独白するユニバーサル横メルカトル (光文社文庫)
理不尽な扱いを受ける少年が、汚らしい老人に対して残虐さを芽生えさせる『C10H14N2(ニコチン)と少年――乞食と老婆』。
"元サーカスの大食い男"である巨漢の世話をすることになった元数学者が、その類稀な知性を見せる巨漢が見せる世界へと堕ちていく『Ωの聖餐』。
義理の父親の虐待に耐えかねた少女が、絶望の中で連続殺人事件の犯人に会いたいと願う『無垢の祈り』。
芸術というものが禁止された未来の世界で、違法に芸術を愉しむ者とそれを取り締まる者とを描く『オペラントの肖像』。
女性捜査官に捕らえられた殺人鬼が、隣の房で呻き声を発する男が未解決の事件の情報を引き出そうとしているのだと察しながら、取引に訪れる女性捜査官やその背後にいる者たちに挑む『卵男』。

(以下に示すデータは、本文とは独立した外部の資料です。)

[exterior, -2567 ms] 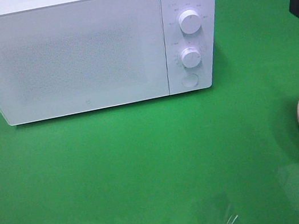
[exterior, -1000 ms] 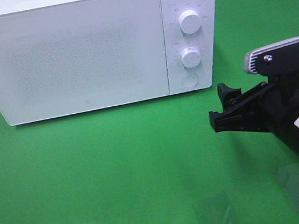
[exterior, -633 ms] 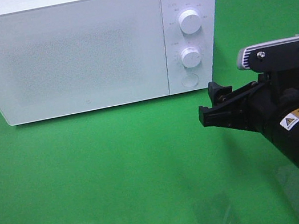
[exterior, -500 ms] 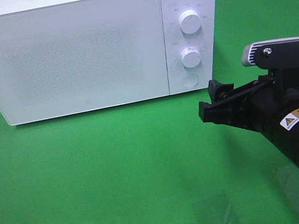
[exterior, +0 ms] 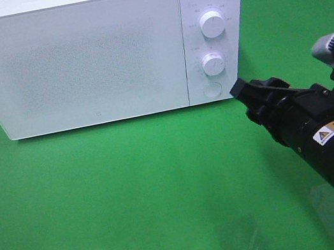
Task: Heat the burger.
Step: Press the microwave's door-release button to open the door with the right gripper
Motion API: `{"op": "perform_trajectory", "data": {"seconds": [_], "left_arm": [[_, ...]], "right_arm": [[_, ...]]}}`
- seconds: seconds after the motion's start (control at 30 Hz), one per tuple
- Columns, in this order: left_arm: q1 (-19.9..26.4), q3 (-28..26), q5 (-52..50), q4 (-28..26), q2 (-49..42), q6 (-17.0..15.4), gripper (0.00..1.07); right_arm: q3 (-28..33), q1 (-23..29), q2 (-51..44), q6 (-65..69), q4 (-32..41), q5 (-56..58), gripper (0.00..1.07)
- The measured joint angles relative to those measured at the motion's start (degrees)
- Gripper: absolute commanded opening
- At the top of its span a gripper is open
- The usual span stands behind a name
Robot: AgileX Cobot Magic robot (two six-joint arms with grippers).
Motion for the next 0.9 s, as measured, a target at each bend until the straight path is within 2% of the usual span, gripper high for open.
{"op": "perform_trajectory", "data": {"seconds": [0.03,0.07,0.1,0.17,0.33,0.4,0.5,0.53,0.9], "left_arm": [[0.00,0.00,0.00,0.00,0.00,0.00,0.99],[0.00,0.00,0.00,0.00,0.00,0.00,0.99],[0.00,0.00,0.00,0.00,0.00,0.00,0.99],[0.00,0.00,0.00,0.00,0.00,0.00,0.99],[0.00,0.00,0.00,0.00,0.00,0.00,0.99],[0.00,0.00,0.00,0.00,0.00,0.00,0.99],[0.00,0.00,0.00,0.00,0.00,0.00,0.99],[0.00,0.00,0.00,0.00,0.00,0.00,0.99],[0.00,0.00,0.00,0.00,0.00,0.00,0.99]], "right_arm": [[0.00,0.00,0.00,0.00,0.00,0.00,0.39],[0.00,0.00,0.00,6.59,0.00,0.00,0.32],[0.00,0.00,0.00,6.59,0.00,0.00,0.32],[0.00,0.00,0.00,16.27,-0.11,0.00,0.24],[0.00,0.00,0.00,23.78,-1.38,0.00,0.18],[0.00,0.00,0.00,34.66,-3.32,0.00,0.08],[0.00,0.00,0.00,36.78,-3.50,0.11,0.04],[0.00,0.00,0.00,40.91,-3.67,1.09,0.00],[-0.74,0.00,0.17,44.92,-3.50,4.13,0.00]]}}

怪しげな金儲けの話に釣られて熱帯の国の奥地へ赴いた主人公たちが遭遇する、血みどろの地獄絵図のような『すさまじき熱帯』。
地図によって語られる、"主人"の狂気の軌跡を描く表題作『独白するユニバーサル横メルカトル』。
"獲物(ゲスト)"として連れて来られた女に苦痛を与える拷問係が、「ロマンス」を求めるという女によって、彼の根底にある両親というトラウマを引きずり出される『怪物のような顔(フェース)の女と溶けた時計のような頭(おつむ)の男』。

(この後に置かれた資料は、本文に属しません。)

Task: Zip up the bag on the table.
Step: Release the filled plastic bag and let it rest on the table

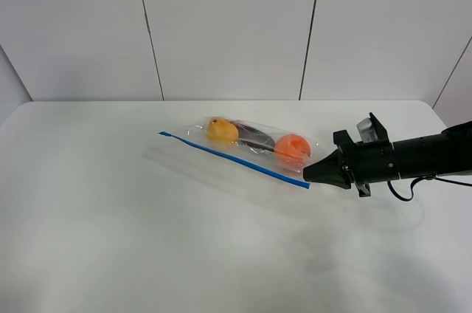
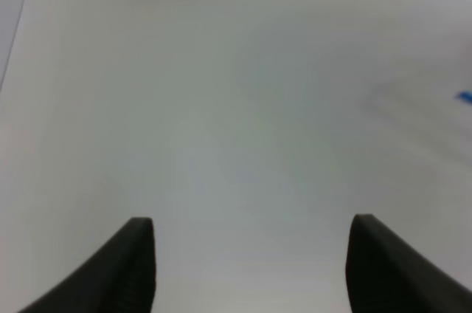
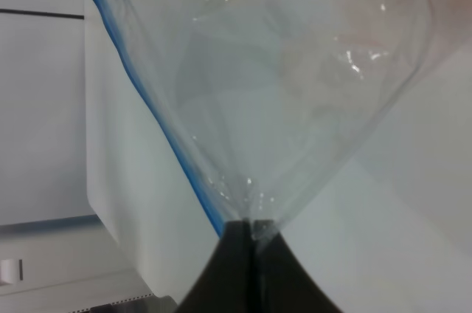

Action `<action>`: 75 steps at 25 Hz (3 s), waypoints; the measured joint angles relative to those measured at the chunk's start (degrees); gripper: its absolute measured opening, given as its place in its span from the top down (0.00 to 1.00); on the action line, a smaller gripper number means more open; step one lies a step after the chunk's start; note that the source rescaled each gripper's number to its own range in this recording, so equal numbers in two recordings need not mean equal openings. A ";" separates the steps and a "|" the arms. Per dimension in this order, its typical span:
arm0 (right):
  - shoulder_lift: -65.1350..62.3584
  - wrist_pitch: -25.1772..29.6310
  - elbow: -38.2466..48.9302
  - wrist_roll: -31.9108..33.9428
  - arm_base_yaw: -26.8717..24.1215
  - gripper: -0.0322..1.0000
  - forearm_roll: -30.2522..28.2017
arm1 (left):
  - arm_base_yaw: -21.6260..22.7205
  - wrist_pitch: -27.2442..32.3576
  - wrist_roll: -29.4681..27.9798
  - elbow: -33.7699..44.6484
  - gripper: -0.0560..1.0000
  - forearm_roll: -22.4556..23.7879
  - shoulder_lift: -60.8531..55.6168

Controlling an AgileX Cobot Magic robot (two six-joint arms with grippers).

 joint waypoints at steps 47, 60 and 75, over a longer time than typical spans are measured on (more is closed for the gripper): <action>0.00 0.05 0.00 -0.11 0.00 0.97 -1.89 | 0.00 10.45 5.72 26.64 0.00 -12.49 -59.53; 0.00 0.05 0.00 -0.45 0.00 0.97 -1.89 | 0.00 10.45 6.55 36.79 0.00 -12.63 -59.53; 0.00 0.05 0.00 -0.45 0.00 0.97 -1.89 | 0.00 8.12 6.21 39.01 0.00 -12.63 -59.53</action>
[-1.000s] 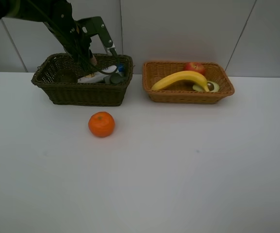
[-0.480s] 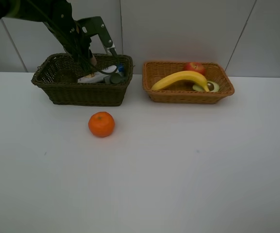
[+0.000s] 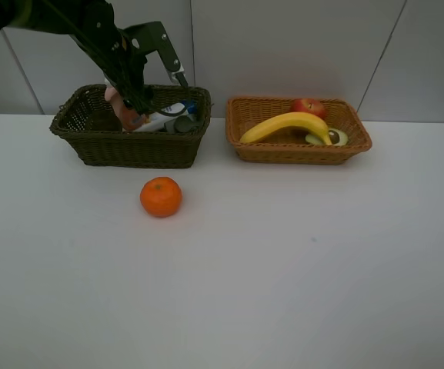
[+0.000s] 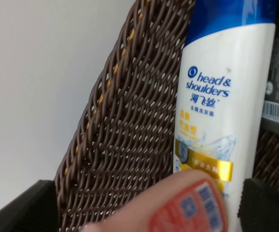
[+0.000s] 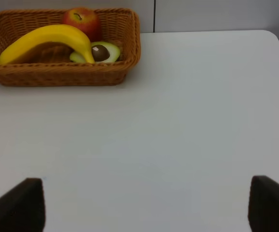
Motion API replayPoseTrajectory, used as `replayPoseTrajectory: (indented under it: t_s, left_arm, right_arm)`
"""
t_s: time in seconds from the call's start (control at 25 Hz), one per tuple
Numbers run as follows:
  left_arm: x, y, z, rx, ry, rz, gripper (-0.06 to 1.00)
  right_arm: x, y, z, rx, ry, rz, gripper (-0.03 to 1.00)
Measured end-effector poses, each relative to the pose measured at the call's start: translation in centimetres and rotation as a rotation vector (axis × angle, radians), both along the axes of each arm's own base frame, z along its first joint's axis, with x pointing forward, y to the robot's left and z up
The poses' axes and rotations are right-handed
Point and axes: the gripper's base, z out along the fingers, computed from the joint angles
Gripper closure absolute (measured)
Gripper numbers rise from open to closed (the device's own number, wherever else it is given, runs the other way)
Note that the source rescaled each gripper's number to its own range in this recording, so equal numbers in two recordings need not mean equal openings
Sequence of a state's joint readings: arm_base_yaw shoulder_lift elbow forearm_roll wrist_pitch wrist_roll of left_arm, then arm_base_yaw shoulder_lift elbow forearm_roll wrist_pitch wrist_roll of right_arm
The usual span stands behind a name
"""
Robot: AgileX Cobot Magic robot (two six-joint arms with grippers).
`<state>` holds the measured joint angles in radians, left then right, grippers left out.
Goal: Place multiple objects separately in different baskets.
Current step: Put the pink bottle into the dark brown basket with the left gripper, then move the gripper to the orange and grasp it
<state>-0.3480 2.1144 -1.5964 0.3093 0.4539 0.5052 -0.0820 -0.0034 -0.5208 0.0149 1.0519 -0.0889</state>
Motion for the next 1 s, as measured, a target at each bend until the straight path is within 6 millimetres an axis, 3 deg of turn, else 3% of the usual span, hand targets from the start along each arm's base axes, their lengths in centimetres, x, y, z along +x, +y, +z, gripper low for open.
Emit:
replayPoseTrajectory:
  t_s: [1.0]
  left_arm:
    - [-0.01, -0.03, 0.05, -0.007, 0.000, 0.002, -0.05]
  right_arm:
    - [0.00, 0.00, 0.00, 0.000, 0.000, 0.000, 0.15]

 過剰なまでの醜悪さと悪趣味によって装飾された短編、全8編。
 血と腐臭と暴力に満ち、どこまでも生理的な不快感をかきたてるがゆえに、明らかに読者を選ぶ作風。そのくせ悪趣味な諧謔の中に麻薬にも似た何かがあり、それが読者に猛烈な後味の悪さと何ともいえない読後感を残すのかもしれません。
 どれも一貫して理不尽とエログロ的な血生臭さを漂わせつつも、地図を擬人化した表題作は着想の面白さと落としどころの完成度の高さ、『卵男』のようなサイコスリラー、『Ωの聖餐』で描かれる醜悪さの中にある崇高さなど、良い意味での振り幅の広さを見ることが出来る作品集。
 ただ、単純に好きか嫌いかと言われれば、生理的に受け付けないという人の方が多数といった持ち味であるのは事実でしょう。